With the escalating prevalence of obesity, the incidence of obesity-related disorders such as diabetes increased concurrently, resulting in serious outcomes. Thus, to investigate the pathogenesis of obesity would be a great help to prevent and treat the chronic disease. Studies confirmed that adipose tissue is served as an energy storage organ and regulate various aspects of human metabolism including glucose and lipid homeostasis, insulin sensitivity and inflammatory response by secreting a variety of adipokines (14). Imbalances between pro-inflammatory and anti-inflammatory adipokines can result in metabolic dysfunctions associated with obesity, such as type 2 diabetes mellitus (T2DM) and subsequent cardiovascular diseases (17). Consequently, understanding the mechanisms underlying adipokine activity and restoring their balance may provide therapeutic avenues for addressing obesity and its related complications.

Asprosin is a recently discovered adiponectin factor secreted by white adipose tissue. As a pro-inflammatory adipocytokine, asprosin could lead to the inflammation, dysfunction and apoptosis of islet βcell through TLR4/JNK-mediated signaling in animal studies (18). It could further promote β cell apoptosis by inhibiting the autophagy of β-cell via AMPK-mTOR pathway (19). Besides, clinical trials suggested that pathological elevated asprosin levels were observed in some metabolic diseases, such as obesity, T2DM, diabetes complications, and PCOS (14).

Pre-clinical and clinical research has indicated that asprosin may serve as an independent risk factor for patients with obesity and T2DM (10, 2022). However, prior studies have primarily concentrated on isolated cases of T2DM or simple obesity, neglecting the examination of serum asprosin levels in patients who present with both conditions. In clinical practice, T2DM and obesity frequently coexist rather than manifest independently; they often exacerbate one another. Consequently, our objective is to investigate the relationship between asprosin levels and individuals suffering from both T2DM and obesity. This study aims to provide convenient and accurate predictors for this specific population while establishing a foundation for targeted therapeutic interventions.

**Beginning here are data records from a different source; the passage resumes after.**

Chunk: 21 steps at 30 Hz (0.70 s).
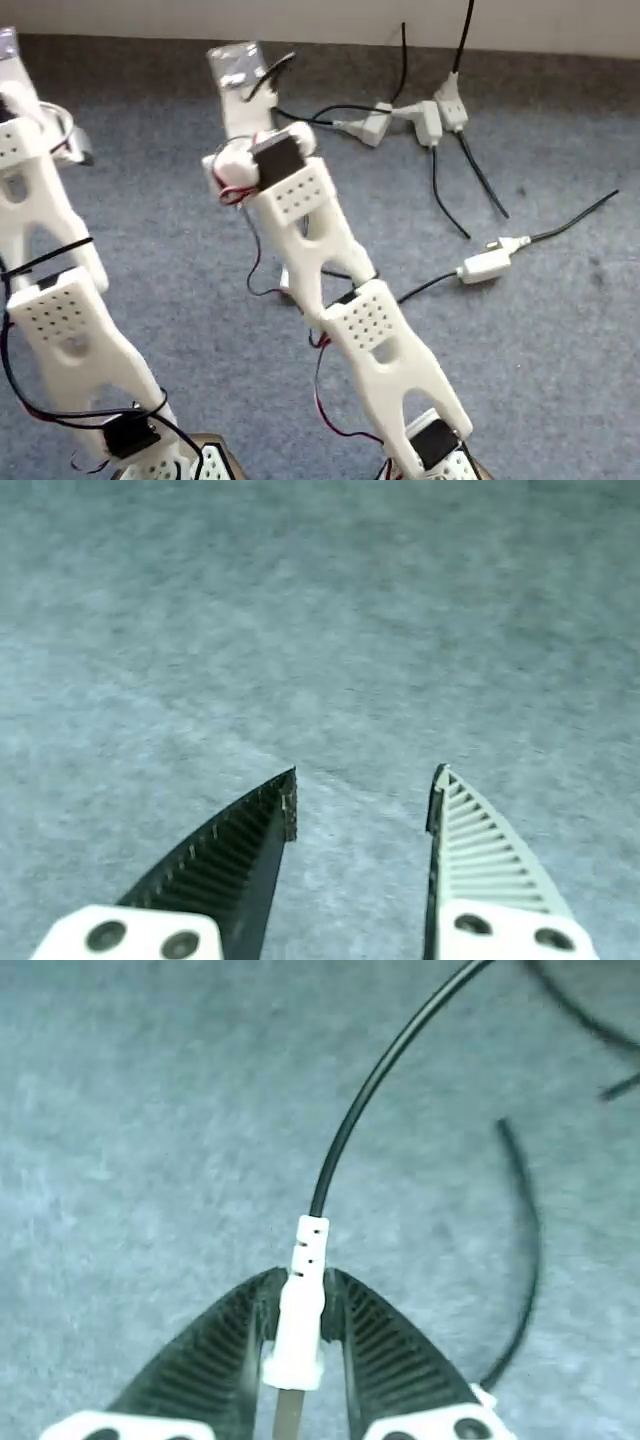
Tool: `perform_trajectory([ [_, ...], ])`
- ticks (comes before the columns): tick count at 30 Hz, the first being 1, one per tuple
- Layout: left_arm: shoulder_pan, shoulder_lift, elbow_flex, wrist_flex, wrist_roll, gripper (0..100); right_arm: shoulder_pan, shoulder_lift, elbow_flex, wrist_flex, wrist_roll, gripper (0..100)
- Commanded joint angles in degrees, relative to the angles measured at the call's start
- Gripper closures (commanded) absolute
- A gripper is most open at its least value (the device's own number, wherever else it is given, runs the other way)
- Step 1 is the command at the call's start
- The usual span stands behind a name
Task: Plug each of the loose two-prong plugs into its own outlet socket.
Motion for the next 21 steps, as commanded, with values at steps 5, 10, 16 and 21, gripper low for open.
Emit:
perform_trajectory([
  [5, -15.1, -0.4, 0.4, -4.8, -7.0, 78, -9.3, 13.0, -2.8, -1.3, -1.1, 98.2],
  [10, -16.7, 3.6, -0.1, -8.3, -8.7, 78, -9.8, 16.2, -3.2, -1.6, -1.2, 91.6],
  [16, -11.8, 5.7, -0.1, -4.7, -9.8, 78, -9.5, 14.1, -5.8, 1.1, -0.9, 80.0],
  [21, -5.1, 1.9, 1.5, 1.2, -8.0, 78, -5.9, 4.7, -7.1, 2.2, -0.8, 80.0],
])
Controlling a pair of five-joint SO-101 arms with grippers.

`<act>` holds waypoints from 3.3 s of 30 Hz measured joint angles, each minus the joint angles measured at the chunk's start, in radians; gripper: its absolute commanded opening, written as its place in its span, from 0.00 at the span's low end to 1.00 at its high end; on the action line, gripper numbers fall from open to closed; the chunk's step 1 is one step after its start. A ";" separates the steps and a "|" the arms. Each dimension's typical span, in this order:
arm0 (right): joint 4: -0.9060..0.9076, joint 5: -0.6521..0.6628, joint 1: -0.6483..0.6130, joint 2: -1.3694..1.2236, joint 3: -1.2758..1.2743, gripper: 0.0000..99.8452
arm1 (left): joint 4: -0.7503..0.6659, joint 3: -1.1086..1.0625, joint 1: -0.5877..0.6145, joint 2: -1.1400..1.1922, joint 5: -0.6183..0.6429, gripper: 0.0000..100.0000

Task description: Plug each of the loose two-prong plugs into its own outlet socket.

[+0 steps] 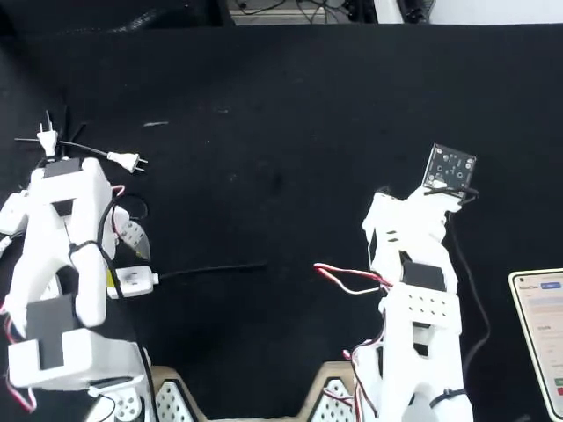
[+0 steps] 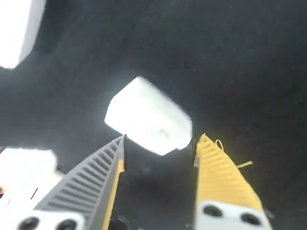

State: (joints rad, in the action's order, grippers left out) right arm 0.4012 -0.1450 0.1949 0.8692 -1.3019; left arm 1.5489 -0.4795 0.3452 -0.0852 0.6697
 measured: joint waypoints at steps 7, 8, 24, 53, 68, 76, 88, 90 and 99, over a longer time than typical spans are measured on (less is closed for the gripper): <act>0.000 0.000 0.000 0.000 0.000 0.17 | 0.037 -0.083 0.000 -0.011 -0.014 0.25; 0.000 0.000 0.000 0.000 0.000 0.17 | 0.009 -0.120 0.000 -0.011 -0.018 0.25; 0.000 0.000 0.000 0.000 0.000 0.17 | -0.356 -0.288 -0.002 -0.034 0.080 0.25; 0.000 0.000 0.000 0.000 0.000 0.17 | -0.411 -0.269 0.006 -0.035 0.256 0.25; 0.000 0.000 0.000 0.000 0.000 0.17 | -0.407 -0.272 -0.009 -0.034 0.187 0.06; 0.000 0.000 0.000 0.000 0.000 0.17 | -0.301 -0.282 -0.152 -0.034 0.071 0.06; 0.000 0.000 0.000 0.000 0.000 0.17 | -0.169 -0.006 -0.384 -0.032 -0.546 0.06; 0.000 0.000 0.000 0.000 0.000 0.17 | -0.169 0.044 -0.390 -0.032 -0.700 0.06; 0.000 0.000 0.000 0.000 0.000 0.17 | -0.404 -0.011 -0.422 -0.032 -1.260 0.06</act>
State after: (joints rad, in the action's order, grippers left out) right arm 0.4012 -0.1450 0.1949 0.8692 -1.3019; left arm 1.1454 -0.4902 -0.0767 -0.1174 -0.5900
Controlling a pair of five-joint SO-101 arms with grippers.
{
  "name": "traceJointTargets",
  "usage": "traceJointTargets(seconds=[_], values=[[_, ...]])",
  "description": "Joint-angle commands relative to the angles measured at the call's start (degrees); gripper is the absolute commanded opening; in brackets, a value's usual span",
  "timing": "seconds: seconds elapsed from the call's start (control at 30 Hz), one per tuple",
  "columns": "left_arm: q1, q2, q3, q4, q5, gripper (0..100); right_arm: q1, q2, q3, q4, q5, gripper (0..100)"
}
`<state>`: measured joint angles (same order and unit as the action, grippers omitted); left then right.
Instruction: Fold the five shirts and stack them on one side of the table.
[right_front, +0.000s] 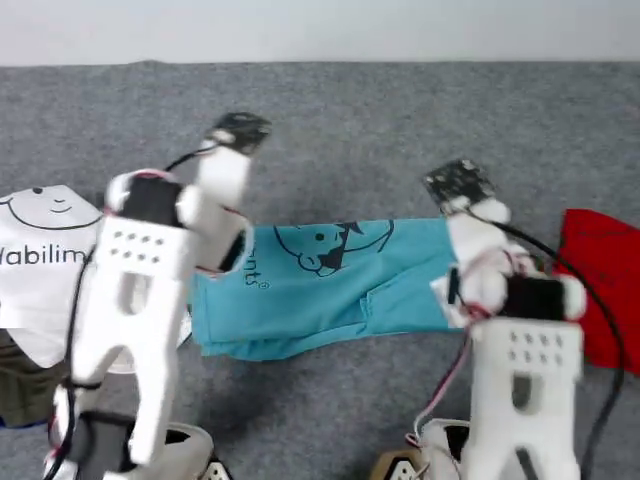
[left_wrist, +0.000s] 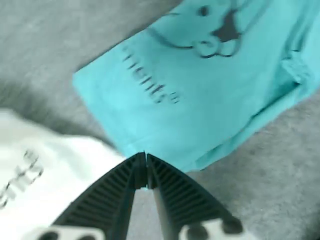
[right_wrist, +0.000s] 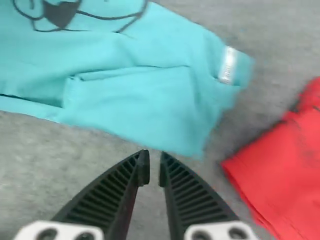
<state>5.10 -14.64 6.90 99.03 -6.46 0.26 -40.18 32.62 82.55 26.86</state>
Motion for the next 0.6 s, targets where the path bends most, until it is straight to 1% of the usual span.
traceJointTargets(seconds=[0.0, 0.13, 0.2, 0.3, 0.37, 0.57], values=[[-5.80, -4.13, 3.38, -1.76, 0.44, 0, -4.79, 8.92, -1.49, -3.21, -5.19, 2.8], [-6.15, -2.55, 10.68, -6.77, 0.09, 0, -9.45, 18.24, -5.98, -5.05, -10.73, 1.9], [-5.36, -0.09, 14.64, -8.79, -2.11, 0, -11.03, 22.73, -7.47, -6.37, -12.04, 0.9], [-5.01, 4.57, 19.03, -12.48, -4.13, 0, -12.26, 29.58, -7.82, -9.01, -11.87, 1.0], [-5.10, 7.65, 20.70, -15.03, -4.22, 0, -12.26, 33.80, -7.91, -11.12, -11.87, 1.0], [-4.92, 16.62, 21.41, -19.60, -8.26, 0, -11.91, 42.33, -7.91, -12.88, -10.99, 0.9]])
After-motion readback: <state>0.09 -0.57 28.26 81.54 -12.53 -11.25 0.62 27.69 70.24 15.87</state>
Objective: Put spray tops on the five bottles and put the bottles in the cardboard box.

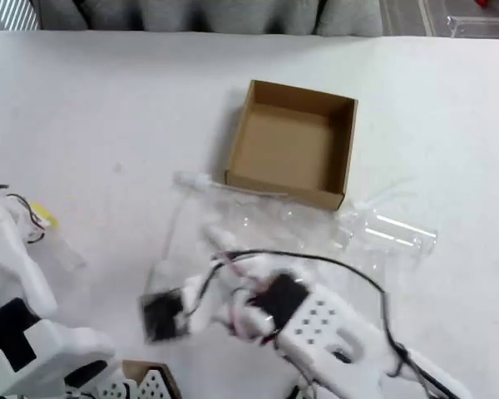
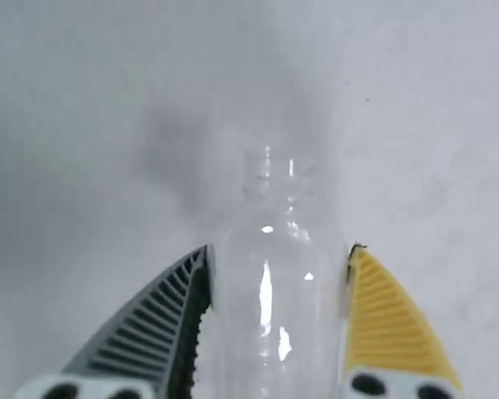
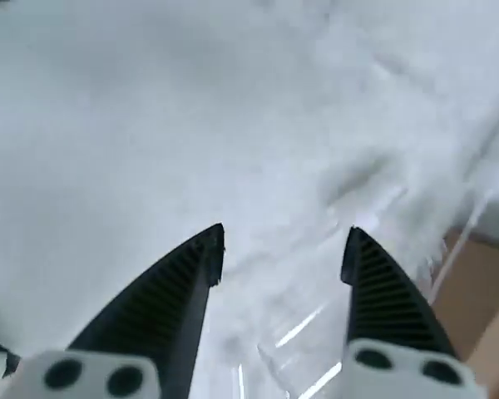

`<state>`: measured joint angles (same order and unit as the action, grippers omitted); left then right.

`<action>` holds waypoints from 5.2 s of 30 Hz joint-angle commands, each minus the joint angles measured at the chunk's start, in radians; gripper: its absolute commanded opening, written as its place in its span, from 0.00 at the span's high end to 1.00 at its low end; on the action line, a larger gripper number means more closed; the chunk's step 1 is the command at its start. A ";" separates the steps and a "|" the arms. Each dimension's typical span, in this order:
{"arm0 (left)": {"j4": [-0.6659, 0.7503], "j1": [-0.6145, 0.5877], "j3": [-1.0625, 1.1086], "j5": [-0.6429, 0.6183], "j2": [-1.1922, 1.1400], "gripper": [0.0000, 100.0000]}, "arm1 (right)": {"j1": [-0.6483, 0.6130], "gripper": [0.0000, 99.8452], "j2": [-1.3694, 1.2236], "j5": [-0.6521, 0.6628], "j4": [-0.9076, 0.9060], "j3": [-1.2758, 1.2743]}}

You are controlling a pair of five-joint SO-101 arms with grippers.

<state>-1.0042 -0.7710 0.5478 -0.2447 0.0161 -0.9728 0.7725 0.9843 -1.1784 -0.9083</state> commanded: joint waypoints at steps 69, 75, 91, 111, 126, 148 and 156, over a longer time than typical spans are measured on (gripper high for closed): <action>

This study confirmed that in type 2 diabetic patients, the circulating levels of asprosin were significantly higher in the obese group compared to both the normal weight and overweight groups (P < 0.05) (Figure 1). Furthermore, a statistically significant difference was observed in serum asprosin levels between the overweight and obese groups, with asprosin concentrations increasing alongside body weight. Additionally, serum asprosin levels exhibited positive correlations with BMI and waist circumference (r=0.428, P<0.05; r=0.356, P<0.05), which aligns with previous research on adult obesity (69). In contrast, studies focusing on children with obesity have produced differing conclusions. Corica (23) and Long (24) reported lower blood asprosin concentrations in obese children when compared to normal controls, noting gender differences among participants. Wang et al. (7) found no significant variation in asprosin concentration across mild, moderate, and severe obesity categories. These discrepancies may be attributed to variations in age among the child subjects studied. Thus, it is hypothesized that asprosin may serve not only as a predictor of obesity but also for assessing its severity.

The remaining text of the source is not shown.